Maintenant, passons outre-manche pour découvrir (beaucoup plus tôt, certes) Adam Smith et tous les penseurs libéraux. Qu'est-ce qu'alors le libéralisme ? ... La volonté et le besoin philanthropique d'enrichir les nations (The Wealth of the Nations). On divise les tâches, on rationalise, pour produire plus dans ce monde de disettes, de famines et de manques d'hygiène. On fait sa Révolution industrielle avec la vapeur, on y va, on se lance. La capacité d'initiative de chacun (esprit d'entreprise) stimule la créativité et ainsi les égoïsmes (il faut alors comprendre ce terme au sens de démarches personnelles, dans un monde soumis au collectif) agissent de concert pour le Bien commun. Ô Kings et Lords, laissez donc libres les Hommes d'entreprendre et de commercer, vous le percevrez bien en taxes et impôts ! pour le bénéfice de tous... Reste que, on en a conscience, la division des tâches est abrutissante, voilà pourquoi l'Éducation de la jeunesse et l'Instruction publique des adultes doivent devenir missions d'État ! ... Elle est pas belle la vie ? ... Les Hommes, plutôt que de s'échiner à planter des choux, chercher l'eau au puits, élever leurs enfants, etc. travailleront désormais ici, recevant leur paie indexée sur le temps travaillé, pour se procurer l'ensemble des biens nécessaires à leur vie, et ainsi bénéficier de temps libre, tout en pouvant améliorer leur domaine de compétence en s'y spécialisant. (On est encore très, très loin du capitalisme, car on ne parle pas de Croissance nécessaire, mais simplement d'enrichissement global ; or le néolibéralisme écartera les missions de l'État en tendant vers la dérégulation totale, une forme d'anarchie chaotique : car même l'anarchisme n'est pas de cet acabit !)

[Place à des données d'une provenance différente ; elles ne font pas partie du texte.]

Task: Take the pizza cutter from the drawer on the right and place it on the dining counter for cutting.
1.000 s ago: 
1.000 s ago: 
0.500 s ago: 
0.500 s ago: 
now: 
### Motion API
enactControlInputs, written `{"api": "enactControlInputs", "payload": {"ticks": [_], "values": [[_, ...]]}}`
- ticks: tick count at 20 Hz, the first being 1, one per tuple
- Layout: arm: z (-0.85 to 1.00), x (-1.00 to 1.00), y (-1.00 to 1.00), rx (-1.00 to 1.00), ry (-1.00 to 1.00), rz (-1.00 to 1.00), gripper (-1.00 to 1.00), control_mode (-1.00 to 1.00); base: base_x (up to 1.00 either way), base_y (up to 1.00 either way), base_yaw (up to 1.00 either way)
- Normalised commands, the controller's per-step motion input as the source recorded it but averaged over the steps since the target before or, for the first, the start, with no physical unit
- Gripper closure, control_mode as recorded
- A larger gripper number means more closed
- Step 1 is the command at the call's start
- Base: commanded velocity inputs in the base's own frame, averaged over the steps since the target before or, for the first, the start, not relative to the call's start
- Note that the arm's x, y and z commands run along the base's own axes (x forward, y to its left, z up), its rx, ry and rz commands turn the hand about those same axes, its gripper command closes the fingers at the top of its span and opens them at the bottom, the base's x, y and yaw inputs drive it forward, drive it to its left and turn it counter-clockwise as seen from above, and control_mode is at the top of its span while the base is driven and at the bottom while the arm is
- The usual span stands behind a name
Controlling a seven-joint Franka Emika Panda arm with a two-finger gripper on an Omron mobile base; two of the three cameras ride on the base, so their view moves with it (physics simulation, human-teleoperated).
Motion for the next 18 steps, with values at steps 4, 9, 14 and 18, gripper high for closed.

En fin de comptes, les Lumières sont devenues une idéologie, propre à l'époque où les bourgeois veulent s'émanciper, où la diffusion des connaissances depuis l'imprimerie (XVè) et la rupture épistémologique du Grand Siècle, ouvrent plein d'horizons nouveaux. C'est la porte ouverte à tous les parvenus, les arrivistes, les idéalistes et surtout -- surtout -- les optimistes qui veulent tout optimiser (cf. Candide, ou l'optimisme). Le XIXè siècle pouvait venir où, malgré une chute de tension romantique (sacre du passé et de la nature), c'est le progressisme, le scientisme et le positivisme qui sont à l'honneur. On jeta le discrédit sur l'ordre des choses, en arguant que l'Homme pouvait être Maître du monde, façon de parler : Dieu fut assassiné. ("Dieu est mort" écrit en gros Nietzsche, "et nous l'avons assassiné. Nous n'en avons même pas encore pris acte, et nous sommes benêts, inconscients du nihilisme sur lequel nous marchons désormais. Nous avons laïcisé les vieilles valeurs, les vieilles idoles, tout en en élevant d'autres qui leur ressemblent. Or désormais, il faut transvaluer les valeurs !" Et encore Tolstoï : "Si Dieu est mort, tout est permis." mais tout est permis sûrement pas au sens de Diderot, qui vivait ça comme une délivrance, là où Tolstoï vit cela comme une angoisse.)

Que pensez-vous de ce topo ?
Comment trouvez-vous le siècle des Lumières quant à vous ? Et ses différents auteurs ?
Que nous en reste-t-il aujourd'hui ?

(Ces questions en guise d'amorce ne doivent empêcher personne de se lancer à sa façon.)